But drug-offenders on parole are not the only ones to experience this collapse between the private body and the disciplinarian screen; the forced abduction of citizens to the interface also takes on more perverted forms. Shelly, a shy student of mine who has been silent all semester, raises her hand and confides to the class, a little embarrassed:

At the firm where I work as a secretary, there are video cameras in the restrooms and you never know if 'they' are looking. Going to the restroom at work has become difficult.

For Scott, another student who works as a dealer in a major Las Vegas casino, this is not even a big deal anymore. He knows he is constantly under electronic surveillance. "You get used to it," he says stoically. "Can anybody here certify without the shadow of a doubt that we are not presently being taped?" I interject, "are you absolutely sure that there are no concealed cameras and mikes around?" They shake their head from side to side hesitantly. "I have always wondered what this black box was," says Mike, pointing to a black rectangular metal box hanging from the ceiling, facing the classroom. "Smile, you're on camera," I answer. "Well, no I really don't know what this box is about, but how does it make you feel? Thinking that this might just be a camera which might be 'on' right now? Delusions of surveillance?" Mike thinks for a while. "A kind of paranoia that becomes normal," he offers, "as Scott here said, you get used to it and you can't always be sure."

In this interconnected network of concealed cameras, TV screens and computer terminals, the distinctions between different social spaces have also collapsed. In this integrated system, once distinct sites become reorganized as high-security zones -- a scattered electronic panopticon driven by a paranoid mind whose obsession compels it to demand constant yet random surveillance, and the exponential generating/encoding of human data. Just in case, and the more the better.

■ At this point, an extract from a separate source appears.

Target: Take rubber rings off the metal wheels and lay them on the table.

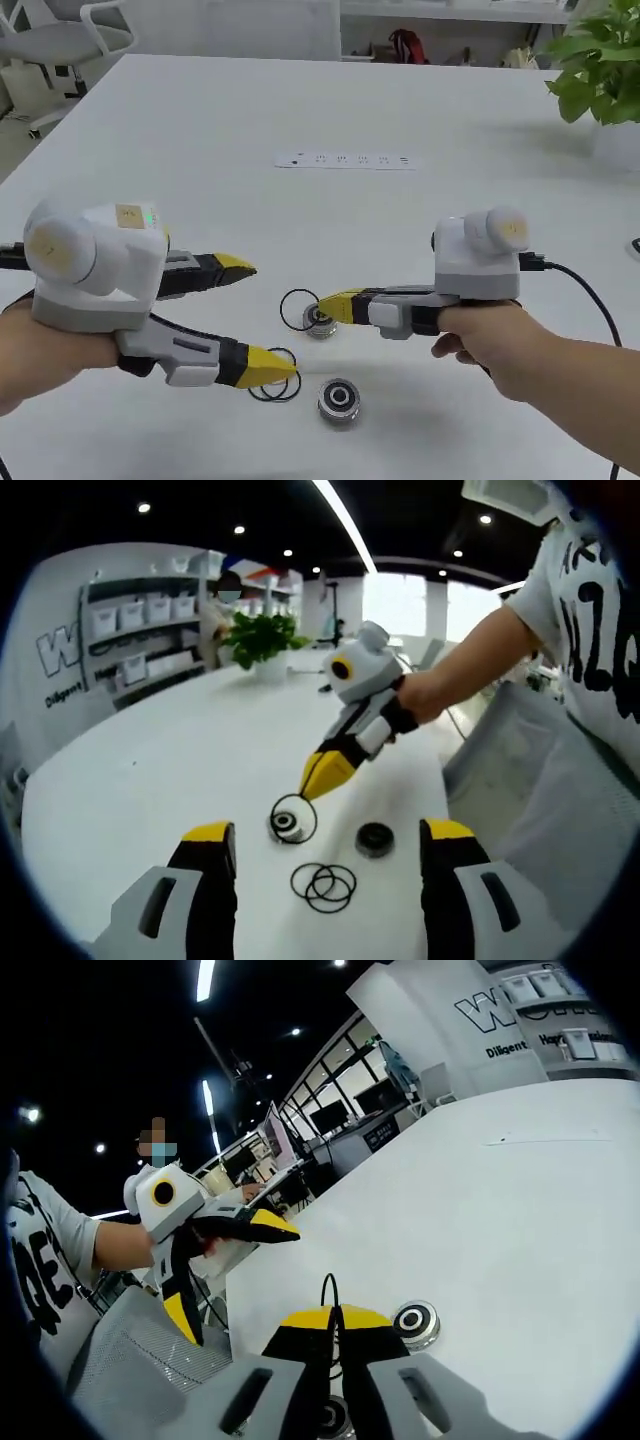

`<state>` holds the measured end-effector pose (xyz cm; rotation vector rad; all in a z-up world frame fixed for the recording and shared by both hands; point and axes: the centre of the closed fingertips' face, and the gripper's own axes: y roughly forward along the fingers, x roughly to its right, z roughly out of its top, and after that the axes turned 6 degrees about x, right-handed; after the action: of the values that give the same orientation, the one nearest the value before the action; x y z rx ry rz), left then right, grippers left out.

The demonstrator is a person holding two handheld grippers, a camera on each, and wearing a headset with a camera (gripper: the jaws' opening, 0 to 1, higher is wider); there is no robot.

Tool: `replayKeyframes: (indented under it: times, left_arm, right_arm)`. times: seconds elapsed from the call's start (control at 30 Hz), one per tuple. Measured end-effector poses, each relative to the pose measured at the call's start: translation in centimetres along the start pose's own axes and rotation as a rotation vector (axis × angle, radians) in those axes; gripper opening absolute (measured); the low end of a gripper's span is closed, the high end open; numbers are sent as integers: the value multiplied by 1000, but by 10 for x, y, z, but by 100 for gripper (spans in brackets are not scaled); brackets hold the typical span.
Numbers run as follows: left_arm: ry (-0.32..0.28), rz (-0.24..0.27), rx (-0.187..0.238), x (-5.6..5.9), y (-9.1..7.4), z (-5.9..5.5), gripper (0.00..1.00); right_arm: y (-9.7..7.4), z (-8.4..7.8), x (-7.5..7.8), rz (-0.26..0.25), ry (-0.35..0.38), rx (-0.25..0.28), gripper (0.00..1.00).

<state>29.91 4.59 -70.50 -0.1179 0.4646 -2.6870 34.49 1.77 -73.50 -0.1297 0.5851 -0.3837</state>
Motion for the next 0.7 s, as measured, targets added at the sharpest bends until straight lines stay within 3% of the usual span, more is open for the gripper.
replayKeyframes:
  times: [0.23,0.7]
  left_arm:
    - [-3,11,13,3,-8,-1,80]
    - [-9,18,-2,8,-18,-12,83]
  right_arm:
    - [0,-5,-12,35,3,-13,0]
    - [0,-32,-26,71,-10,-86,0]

ELECTRONIC INTERPELLATIONS

While Lenny's, Shelly's and Scott's stories indicate that, in the interface, we leave permanent electronic traces in invisible databanks and on TV screens, we must also address the idea that TV screens leave permanent electronic traces in us. Two weeks after the parole officers' raid, I am back in Dan's apartment. As usual, we speak about work, friends, Las Vegas , Lenny, and then turn our attention to relationships. He seems puzzled that I have not yet resolved my dilemma with Debbie. Am I taking too long?

Me: "Do you think I am crazy for being so undecided about a relationship with her? Do you know other people who would feel this way?"

Dan: [remains silent, thinks for a while, and then smiles] "Well, no you're not crazy, and yes, I know other people who feel the way you do. Like they just had the same kind of situation last night on the Jerry Seinfeld show."

Me: "Good point, Dan."

The full impact of this benign exchange takes some time to sink in. At some level, what Dan casually indicates is that the very first "other people" he could think of while assessing a real human situation are not "other people" at all but simulations, images, electronic signals appearing on a screen but only there. But for Dan, it seems relatively unproblematic. In the interface, Jerry Seinfeld is another person, and how he manages romantic situations can serve as a model or script for me. Jerry Seinfeld as an electronic generalized other, if you will. Does Dan suggest/transmit Jerry Seinfeld to me because both Jerry and I are Jewish, about the same age, single, and I'll admit, mildly neurotic? Does he see Jerry Seinfeld as his own role-model when he is undecided about relationships, or would he choose some other TV character speaking social-economic and cultural codes he'd rather "connect" with?

In some ways, Dan's commonsensical reaction also concretizes Gergen's (1991) idea that, if in the 1950s we asked that TV convincingly imitates the real, today we ask that the real convincingly imitates TV. "I get it," says Julia, a student, "it's like watching a beautiful sunset, like say in Hawaii , and right away I compare that sunset to others I've seen on TV, and I ask myself whether the real one matches up." Exactly. Is it conceivable that as we meet people or situations, as we "seize them up" -- as Goffman would say -- we unconsciously compare them to TV images which define in our mind how real individuals should look, act and be like? Is it too far-fetched to suggest that we engage in some kind of media(ted) fascistic "human selection"? That when we decide that a person is too fat, not attractive enough, uncool, or having bad taste, our criticism is informed by TV images? That those images urge us to expect or even demand certain bodies and realities? Could it be that in the blink of an eye, we systematically exclude entire categories of people whose only sin or stigma is a failure to fulfill the basic televisual criteria of self-presentation? "You must be kidding," says Gail, a student, "I do it all the time." Others in the class concur. "Uuuh is that really unusual?" she seems uncertain now. What do you think?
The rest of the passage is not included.